#### About this task:
Could you copy the lines below exactly, leaving none out?

#### Material provided:
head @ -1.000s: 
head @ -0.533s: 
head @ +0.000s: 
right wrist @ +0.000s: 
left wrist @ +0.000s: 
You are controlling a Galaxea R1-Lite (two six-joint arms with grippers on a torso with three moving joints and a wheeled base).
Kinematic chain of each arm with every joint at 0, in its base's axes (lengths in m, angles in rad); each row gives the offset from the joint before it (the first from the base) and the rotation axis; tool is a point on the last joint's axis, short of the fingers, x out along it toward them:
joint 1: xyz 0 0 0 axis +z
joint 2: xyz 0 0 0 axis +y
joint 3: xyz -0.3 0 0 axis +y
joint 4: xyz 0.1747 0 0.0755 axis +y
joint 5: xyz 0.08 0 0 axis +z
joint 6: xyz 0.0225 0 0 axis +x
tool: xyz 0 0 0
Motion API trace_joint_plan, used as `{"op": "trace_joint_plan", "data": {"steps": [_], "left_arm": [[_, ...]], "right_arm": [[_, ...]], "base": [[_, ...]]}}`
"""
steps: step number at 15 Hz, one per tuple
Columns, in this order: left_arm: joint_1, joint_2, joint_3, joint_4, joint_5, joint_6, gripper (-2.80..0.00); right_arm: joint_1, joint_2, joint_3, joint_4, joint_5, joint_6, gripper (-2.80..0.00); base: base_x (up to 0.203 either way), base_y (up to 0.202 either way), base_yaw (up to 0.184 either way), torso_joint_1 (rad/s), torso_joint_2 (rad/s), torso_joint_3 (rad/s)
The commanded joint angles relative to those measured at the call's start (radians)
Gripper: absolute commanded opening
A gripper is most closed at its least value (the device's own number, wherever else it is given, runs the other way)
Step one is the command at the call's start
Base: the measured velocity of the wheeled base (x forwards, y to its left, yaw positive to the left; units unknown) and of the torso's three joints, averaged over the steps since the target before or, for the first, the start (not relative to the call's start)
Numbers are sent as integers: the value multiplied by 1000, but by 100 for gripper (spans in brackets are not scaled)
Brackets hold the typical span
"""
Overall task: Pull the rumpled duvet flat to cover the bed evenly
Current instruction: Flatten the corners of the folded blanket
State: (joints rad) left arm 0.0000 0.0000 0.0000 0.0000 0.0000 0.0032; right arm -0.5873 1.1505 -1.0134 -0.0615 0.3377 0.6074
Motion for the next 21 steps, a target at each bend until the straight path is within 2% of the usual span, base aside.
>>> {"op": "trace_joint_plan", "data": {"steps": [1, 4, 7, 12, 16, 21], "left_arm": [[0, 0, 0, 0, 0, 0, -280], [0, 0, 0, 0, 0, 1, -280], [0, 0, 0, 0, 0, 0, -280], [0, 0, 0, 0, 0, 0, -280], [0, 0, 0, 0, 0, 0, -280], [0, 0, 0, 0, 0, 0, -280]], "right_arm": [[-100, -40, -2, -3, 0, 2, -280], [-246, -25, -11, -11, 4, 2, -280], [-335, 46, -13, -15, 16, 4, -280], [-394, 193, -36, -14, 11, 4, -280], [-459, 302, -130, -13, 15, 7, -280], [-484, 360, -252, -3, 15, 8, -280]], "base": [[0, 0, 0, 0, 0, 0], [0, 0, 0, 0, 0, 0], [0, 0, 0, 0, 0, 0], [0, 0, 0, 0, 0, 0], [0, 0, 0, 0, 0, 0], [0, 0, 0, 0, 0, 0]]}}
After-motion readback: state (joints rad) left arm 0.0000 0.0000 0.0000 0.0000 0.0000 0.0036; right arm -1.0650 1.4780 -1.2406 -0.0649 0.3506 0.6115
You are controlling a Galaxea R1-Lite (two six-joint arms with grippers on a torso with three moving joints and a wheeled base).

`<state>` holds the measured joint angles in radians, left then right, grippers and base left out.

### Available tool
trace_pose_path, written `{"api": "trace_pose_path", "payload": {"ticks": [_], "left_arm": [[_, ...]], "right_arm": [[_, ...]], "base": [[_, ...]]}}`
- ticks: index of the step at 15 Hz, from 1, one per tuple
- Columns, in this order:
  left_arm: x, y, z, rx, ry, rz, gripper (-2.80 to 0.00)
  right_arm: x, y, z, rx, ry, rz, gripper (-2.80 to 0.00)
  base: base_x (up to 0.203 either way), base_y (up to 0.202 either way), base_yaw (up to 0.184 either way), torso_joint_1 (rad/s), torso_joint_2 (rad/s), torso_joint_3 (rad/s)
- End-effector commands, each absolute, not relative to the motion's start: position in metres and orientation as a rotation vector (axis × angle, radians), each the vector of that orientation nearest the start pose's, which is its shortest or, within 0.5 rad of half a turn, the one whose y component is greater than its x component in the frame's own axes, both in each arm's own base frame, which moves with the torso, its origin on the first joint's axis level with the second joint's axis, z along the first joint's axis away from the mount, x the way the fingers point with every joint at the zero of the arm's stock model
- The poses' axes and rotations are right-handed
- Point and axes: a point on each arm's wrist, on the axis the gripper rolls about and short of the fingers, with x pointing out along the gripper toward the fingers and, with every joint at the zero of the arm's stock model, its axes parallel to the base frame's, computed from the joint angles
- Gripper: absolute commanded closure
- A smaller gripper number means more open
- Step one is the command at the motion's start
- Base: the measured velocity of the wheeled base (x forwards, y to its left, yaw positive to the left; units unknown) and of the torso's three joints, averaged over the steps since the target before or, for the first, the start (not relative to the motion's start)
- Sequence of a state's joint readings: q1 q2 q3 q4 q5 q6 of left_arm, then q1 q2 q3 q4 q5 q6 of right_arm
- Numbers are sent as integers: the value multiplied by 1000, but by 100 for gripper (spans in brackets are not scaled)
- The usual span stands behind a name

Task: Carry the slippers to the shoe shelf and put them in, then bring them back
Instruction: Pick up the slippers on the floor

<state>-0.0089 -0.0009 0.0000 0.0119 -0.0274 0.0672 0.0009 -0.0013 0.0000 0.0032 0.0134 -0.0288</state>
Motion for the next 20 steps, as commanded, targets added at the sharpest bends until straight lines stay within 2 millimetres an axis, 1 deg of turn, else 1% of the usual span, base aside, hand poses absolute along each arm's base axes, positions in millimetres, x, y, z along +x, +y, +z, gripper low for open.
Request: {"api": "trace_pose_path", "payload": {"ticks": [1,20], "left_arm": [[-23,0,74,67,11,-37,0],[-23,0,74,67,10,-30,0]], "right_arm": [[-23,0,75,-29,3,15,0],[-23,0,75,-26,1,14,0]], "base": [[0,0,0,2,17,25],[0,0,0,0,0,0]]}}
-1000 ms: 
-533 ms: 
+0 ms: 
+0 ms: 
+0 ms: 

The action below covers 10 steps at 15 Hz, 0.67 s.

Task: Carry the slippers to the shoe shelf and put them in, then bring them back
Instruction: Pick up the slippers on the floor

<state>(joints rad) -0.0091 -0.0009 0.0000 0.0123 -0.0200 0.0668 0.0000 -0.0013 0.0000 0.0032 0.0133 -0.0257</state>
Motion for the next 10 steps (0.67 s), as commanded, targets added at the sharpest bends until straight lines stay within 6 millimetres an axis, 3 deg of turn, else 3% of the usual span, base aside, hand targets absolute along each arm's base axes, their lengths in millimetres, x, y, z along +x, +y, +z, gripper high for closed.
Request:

#### Result of the exercise:
head @ -1.000s: 
head @ -0.533s: 
head @ +0.000s: 
right wrist @ +0.000s: 
left wrist @ +0.000s: 
You are controlling a Galaxea R1-Lite (two six-joint arms with grippers on a torso with three moving joints and a wheeled base).
Kinematic chain of each arm with every joint at 0, in its base's axes (lengths in m, angles in rad); each row gives the offset from the joint before it (the first from the base) and the rotation axis; tool is a point on the last joint's axis, short of the fingers, x out along it toward them:
joint 1: xyz 0 0 0 axis +z
joint 2: xyz 0 0 0 axis +y
joint 3: xyz -0.3 0 0 axis +y
joint 4: xyz 0.1747 0 0.0755 axis +y
joint 5: xyz 0.08 0 0 axis +z
joint 6: xyz 0.0225 0 0 axis +x
tool: xyz 0 0 0
Motion API trace_joint_plan, used as `{"op": "trace_joint_plan", "data": {"steps": [_], "left_arm": [[_, ...]], "right_arm": [[_, ...]], "base": [[_, ...]]}}`
"""
steps: step number at 15 Hz, one per tuple
Columns, in this order: left_arm: joint_1, joint_2, joint_3, joint_4, joint_5, joint_6, gripper (-2.80..0.00); right_arm: joint_1, joint_2, joint_3, joint_4, joint_5, joint_6, gripper (-2.80..0.00); base: base_x (up to 0.203 either way), base_y (up to 0.202 either way), base_yaw (up to 0.184 either way), torso_joint_1 (rad/s), torso_joint_2 (rad/s), torso_joint_3 (rad/s)
The commanded joint angles relative to those measured at the call's start (radians)
Gripper: absolute commanded opening
A gripper is most closed at its least value (the device's own number, wherever else it is given, runs the other way)
Step one is the command at the call's start
Base: the measured velocity of the wheeled base (x forwards, y to its left, yaw positive to the left; units unknown) and of the torso's three joints, averaged over the steps since the target before or, for the first, the start (not relative to the call's start)
Numbers are sent as integers: the value multiplied by 1000, but by 100 for gripper (spans in brackets are not scaled)
Brackets hold the typical span
"""
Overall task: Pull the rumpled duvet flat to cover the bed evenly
Current instruction: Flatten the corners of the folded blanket
State: (joints rad) left arm 0.0000 0.0000 0.0000 0.0000 0.0000 0.0032; right arm -0.5873 1.1505 -1.0134 -0.0615 0.3377 0.6074
Motion for the next 21 steps, a target at each bend until the straight path is within 2% of the usual span, base aside.
>>> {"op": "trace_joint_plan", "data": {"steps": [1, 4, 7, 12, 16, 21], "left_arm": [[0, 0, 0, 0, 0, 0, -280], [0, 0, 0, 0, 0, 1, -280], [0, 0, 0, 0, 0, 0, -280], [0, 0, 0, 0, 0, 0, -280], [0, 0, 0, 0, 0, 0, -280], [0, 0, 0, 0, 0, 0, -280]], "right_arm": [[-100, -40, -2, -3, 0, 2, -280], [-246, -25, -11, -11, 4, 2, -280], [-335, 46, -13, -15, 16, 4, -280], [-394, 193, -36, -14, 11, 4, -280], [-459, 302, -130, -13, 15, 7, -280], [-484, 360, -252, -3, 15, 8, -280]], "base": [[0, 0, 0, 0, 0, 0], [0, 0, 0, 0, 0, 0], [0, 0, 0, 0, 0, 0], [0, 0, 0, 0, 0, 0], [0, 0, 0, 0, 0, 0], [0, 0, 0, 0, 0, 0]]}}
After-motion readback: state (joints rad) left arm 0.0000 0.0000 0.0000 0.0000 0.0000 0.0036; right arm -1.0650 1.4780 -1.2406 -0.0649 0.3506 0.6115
You are controlling a Galaxea R1-Lite (two six-joint arms with grippers on a torso with three moving joints and a wheeled base).

`<state>` holds the measured joint angles in radians, left then right, grippers and base left out.

### Available tool
trace_pose_path, written `{"api": "trace_pose_path", "payload": {"ticks": [_], "left_arm": [[_, ...]], "right_arm": [[_, ...]], "base": [[_, ...]]}}`
- ticks: index of the step at 15 Hz, from 1, one per tuple
- Columns, in this order:
  left_arm: x, y, z, rx, ry, rz, gripper (-2.80 to 0.00)
  right_arm: x, y, z, rx, ry, rz, gripper (-2.80 to 0.00)
  base: base_x (up to 0.203 either way), base_y (up to 0.202 either way), base_yaw (up to 0.184 either way), torso_joint_1 (rad/s), torso_joint_2 (rad/s), torso_joint_3 (rad/s)
- End-effector commands, each absolute, not relative to the motion's start: position in metres and orientation as a rotation vector (axis × angle, radians), each the vector of that orientation nearest the start pose's, which is its shortest or, within 0.5 rad of half a turn, the one whose y component is greater than its x component in the frame's own axes, both in each arm's own base frame, which moves with the torso, its origin on the first joint's axis level with the second joint's axis, z along the first joint's axis away from the mount, x the way the fingers point with every joint at the zero of the arm's stock model
- The poses' axes and rotations are right-handed
- Point and axes: a point on each arm's wrist, on the axis the gripper rolls about and short of the fingers, with x pointing out along the gripper toward the fingers and, with every joint at the zero of the arm's stock model, its axes parallel to the base frame's, computed from the joint angles
- Gripper: absolute commanded closure
- A smaller gripper number means more open
- Step one is the command at the motion's start
- Base: the measured velocity of the wheeled base (x forwards, y to its left, yaw positive to the left; units unknown) and of the torso's three joints, averaged over the steps since the target before or, for the first, the start (not relative to the motion's start)
- Sequence of a state's joint readings: q1 q2 q3 q4 q5 q6 of left_arm, then q1 q2 q3 q4 q5 q6 of right_arm
- Numbers are sent as integers: the value multiplied by 1000, but by 100 for gripper (spans in brackets are not scaled)
- The usual span stands behind a name

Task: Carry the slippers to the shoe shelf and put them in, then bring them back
Instruction: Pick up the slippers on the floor

<state>-0.0089 -0.0009 0.0000 0.0119 -0.0274 0.0672 0.0009 -0.0013 0.0000 0.0032 0.0134 -0.0288</state>
Motion for the next 20 steps, as commanded, targets added at the sharpest bends until straight lines stay within 2 millimetres an axis, 1 deg of turn, else 1% of the usual span, base aside, hand poses absolute along each arm's base axes, positions in millimetres, x, y, z along +x, +y, +z, gripper low for open.
Request: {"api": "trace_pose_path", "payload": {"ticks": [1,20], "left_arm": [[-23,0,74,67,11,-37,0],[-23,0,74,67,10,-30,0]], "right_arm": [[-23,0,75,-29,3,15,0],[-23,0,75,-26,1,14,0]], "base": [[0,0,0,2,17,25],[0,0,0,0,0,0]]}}
-1000 ms: 
-533 ms: 
+0 ms: 
+0 ms: 
+0 ms: 

The action below covers 10 steps at 15 Hz, 0.67 s.

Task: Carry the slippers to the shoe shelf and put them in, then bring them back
Instruction: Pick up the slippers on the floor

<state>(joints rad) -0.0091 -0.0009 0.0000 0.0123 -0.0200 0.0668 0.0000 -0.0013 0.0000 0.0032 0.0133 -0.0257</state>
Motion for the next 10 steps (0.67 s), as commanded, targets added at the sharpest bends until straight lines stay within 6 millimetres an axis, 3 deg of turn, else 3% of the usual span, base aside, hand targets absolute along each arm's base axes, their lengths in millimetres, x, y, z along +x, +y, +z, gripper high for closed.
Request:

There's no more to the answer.